§ **WHAT TO DO**:
Beginning with the line that contains "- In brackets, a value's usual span", extract each line through the end of the listing below, with no additions or omissions.

§ **SUPPLIED DATA**:
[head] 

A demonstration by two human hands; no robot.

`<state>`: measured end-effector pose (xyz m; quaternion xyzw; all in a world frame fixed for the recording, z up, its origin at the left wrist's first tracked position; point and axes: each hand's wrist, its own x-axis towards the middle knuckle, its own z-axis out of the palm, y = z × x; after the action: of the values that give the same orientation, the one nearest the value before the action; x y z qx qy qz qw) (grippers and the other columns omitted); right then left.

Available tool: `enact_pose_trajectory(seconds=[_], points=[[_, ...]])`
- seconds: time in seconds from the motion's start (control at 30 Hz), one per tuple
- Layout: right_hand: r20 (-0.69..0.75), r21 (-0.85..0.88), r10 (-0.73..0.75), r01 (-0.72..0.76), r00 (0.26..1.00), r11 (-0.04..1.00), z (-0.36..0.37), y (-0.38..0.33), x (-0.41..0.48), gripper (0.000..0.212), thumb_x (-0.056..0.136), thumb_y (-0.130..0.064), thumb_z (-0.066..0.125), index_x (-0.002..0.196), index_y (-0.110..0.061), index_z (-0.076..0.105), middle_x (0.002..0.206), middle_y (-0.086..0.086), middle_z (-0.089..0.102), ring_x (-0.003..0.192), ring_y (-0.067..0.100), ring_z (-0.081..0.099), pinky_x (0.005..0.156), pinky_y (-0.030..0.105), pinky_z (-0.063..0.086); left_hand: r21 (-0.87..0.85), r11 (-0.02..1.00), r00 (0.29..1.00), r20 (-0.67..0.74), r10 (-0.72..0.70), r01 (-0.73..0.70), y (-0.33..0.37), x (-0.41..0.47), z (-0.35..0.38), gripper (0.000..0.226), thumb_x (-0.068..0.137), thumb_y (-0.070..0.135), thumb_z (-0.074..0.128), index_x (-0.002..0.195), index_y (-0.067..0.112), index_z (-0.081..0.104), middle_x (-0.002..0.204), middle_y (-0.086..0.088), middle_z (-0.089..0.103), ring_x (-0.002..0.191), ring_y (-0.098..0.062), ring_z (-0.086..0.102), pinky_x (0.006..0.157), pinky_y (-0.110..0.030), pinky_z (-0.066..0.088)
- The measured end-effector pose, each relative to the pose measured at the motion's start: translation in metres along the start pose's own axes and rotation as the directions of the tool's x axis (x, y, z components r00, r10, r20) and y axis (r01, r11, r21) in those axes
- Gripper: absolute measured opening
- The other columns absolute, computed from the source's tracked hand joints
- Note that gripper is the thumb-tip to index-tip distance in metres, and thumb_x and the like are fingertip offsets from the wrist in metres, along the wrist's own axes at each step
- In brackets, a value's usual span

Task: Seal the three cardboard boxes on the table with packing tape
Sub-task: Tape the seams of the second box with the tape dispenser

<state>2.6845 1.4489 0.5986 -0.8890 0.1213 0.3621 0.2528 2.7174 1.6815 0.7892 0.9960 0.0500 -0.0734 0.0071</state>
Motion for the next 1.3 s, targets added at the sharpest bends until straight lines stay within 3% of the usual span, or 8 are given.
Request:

§ **OUTPUT FOR THIS EXERCISE**:
- In brackets, a value's usual span

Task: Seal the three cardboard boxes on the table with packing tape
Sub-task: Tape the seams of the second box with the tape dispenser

<state>2.6845 1.4489 0.5986 -0.8890 0.1213 0.3621 0.2528 2.7174 1.6815 0.7892 0.9960 0.0500 -0.0734 0.0071</state>
Motion for the next 1.3 s, targets added at the sharpest bends until straight lines stay within 3% of the usual span, or 8 are given.
Request:

The answer has been supplied in full.